‘Make sure it’s sensible,’ I called from the hallway as I slipped my shoes on. ‘And cheap!’
‘One sensible, cheap treat coming right up,’ he called back, laughing.
‘You do have to complete your list of things on the chart first,’ Isla shouted as I grabbed my keys and opened the front door.
I didn’t stop to reply, because I was about to complete an important item from another list – attempt to make a new friend.
22
THEN
I was torn between feeling besotted and envious. Jonah’s younger brother and sister had come over and it was revealing a whole different side to the vampire.

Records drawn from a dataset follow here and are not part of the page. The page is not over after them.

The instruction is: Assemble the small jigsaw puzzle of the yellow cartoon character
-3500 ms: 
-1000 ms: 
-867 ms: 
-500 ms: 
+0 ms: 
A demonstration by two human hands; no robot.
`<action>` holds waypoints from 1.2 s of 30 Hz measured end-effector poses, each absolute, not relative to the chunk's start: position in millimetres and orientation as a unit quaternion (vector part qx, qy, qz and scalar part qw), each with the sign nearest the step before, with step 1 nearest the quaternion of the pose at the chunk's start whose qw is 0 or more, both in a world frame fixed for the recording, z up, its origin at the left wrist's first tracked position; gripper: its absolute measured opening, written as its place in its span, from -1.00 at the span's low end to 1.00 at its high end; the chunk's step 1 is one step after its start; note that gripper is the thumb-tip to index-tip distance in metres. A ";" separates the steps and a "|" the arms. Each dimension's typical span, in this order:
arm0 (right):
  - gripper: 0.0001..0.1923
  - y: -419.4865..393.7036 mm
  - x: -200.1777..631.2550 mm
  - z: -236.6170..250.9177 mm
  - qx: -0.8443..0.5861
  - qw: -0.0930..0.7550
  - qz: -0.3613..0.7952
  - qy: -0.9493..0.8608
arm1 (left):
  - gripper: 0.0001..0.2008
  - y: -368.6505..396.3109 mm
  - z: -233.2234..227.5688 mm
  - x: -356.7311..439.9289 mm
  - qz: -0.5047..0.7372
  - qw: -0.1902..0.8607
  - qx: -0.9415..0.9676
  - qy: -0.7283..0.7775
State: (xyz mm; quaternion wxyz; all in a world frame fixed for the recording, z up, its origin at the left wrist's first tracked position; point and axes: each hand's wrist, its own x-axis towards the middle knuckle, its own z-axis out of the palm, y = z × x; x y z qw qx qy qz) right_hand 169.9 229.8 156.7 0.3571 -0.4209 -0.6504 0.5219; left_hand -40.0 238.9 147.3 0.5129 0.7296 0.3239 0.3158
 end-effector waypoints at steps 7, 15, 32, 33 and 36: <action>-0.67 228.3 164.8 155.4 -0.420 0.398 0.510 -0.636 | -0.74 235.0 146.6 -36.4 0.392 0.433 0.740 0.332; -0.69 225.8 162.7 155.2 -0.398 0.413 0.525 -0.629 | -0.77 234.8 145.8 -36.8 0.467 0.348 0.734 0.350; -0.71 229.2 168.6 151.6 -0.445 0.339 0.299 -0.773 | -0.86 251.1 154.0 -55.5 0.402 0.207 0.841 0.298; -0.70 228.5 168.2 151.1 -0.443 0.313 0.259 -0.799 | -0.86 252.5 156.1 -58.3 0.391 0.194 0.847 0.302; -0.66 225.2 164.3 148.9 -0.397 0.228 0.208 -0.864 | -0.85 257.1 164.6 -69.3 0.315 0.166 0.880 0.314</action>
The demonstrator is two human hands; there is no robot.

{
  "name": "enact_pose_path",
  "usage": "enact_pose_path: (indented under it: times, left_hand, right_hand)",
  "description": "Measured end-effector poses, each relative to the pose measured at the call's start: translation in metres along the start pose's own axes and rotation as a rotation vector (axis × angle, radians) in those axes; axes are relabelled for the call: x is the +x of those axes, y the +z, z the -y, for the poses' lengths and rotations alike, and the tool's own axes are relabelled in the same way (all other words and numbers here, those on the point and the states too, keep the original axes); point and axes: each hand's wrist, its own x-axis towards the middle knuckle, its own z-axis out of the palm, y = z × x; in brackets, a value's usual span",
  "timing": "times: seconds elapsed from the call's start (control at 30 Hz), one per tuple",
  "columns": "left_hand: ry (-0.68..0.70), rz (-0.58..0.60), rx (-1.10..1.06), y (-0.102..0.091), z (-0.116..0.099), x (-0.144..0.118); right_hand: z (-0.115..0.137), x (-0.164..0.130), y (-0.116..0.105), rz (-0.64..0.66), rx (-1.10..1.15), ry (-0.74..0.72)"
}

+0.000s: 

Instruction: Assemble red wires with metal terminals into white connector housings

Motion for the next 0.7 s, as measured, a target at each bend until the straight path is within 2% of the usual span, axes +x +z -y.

After playfighting with four-year-old Billy for a while, he was now sitting at the coffee table with Ellis, helping her make a bracelet. Mum was reading Billy a story, although she kept stopping and glancing over at Jonah and Ellis as though seeing them together was mashing her heart into a squidgy mess. I knew how she felt. Ellis was chattering to her big brother the whole time she was picking out each bead and threading it onto elastic. He was watching and listening with the tender focus of someone trying to absorb every millisecond, knowing that all too soon he’d have to revert to relying on memories.
After a few minutes, Ellis rested her head against Jonah’s shoulder, and he instinctively wrapped his arm around her, moving across to tuck her against his chest as she carried on building the bracelet.
‘Did you miss me?’ she asked, scanning the beads.
I was pretending to read, curled up in a chair in the corner of the room, but it was impossible not to listen in.
‘Every second.’
‘As much as last time?’
He squeezed his eyes closed. ‘More.’
‘I wish I could come and live here with you.’
‘Here?’ Jonah asked gently. ‘Not back home with Mum?’
Ellis froze. ‘I don’t know,’ she said, hesitantly.
Her brother gently took the bead gripped between her fingers and slipped it onto the bracelet. ‘That’s okay. It’s a big decision.’
‘Do you think Mummy misses us?’
He took a deep breath. ‘Yes. But that doesn’t mean we should go back.’
‘Clare said she’s poorly and that’s why she didn’t take care of us very well.’
‘That’s one way of putting it,’ Jonah muttered, before picking up a flower bead. ‘Here. How about this one?’
‘I think Mummy will like that one. Do you think she will? I’m giving her the bracelet when it’s all finished so she can wear it and won’t miss me so much. Clare said we’re going to see her after playing here. Are you coming? Billy is, but he isn’t making her a bracelet because he’s not big enough.’
Jonah’s features had set like stone. ‘No. I’m not coming.’
He turned to my mum, eyes like lasers. ‘They’re going to see her?’
Mum screwed up her face in sympathy. ‘Clare didn’t tell you?’
Clare was the children’s social worker. She’d spoken to Jonah in his bedroom while Mum and I played with the younger kids.
‘No. She asked if I wanted any contact, and I said no. Obviously. How can they let the kids see her?’
The doorbell rang.
‘Libby, that’ll be Clare. Can you answer it, please?’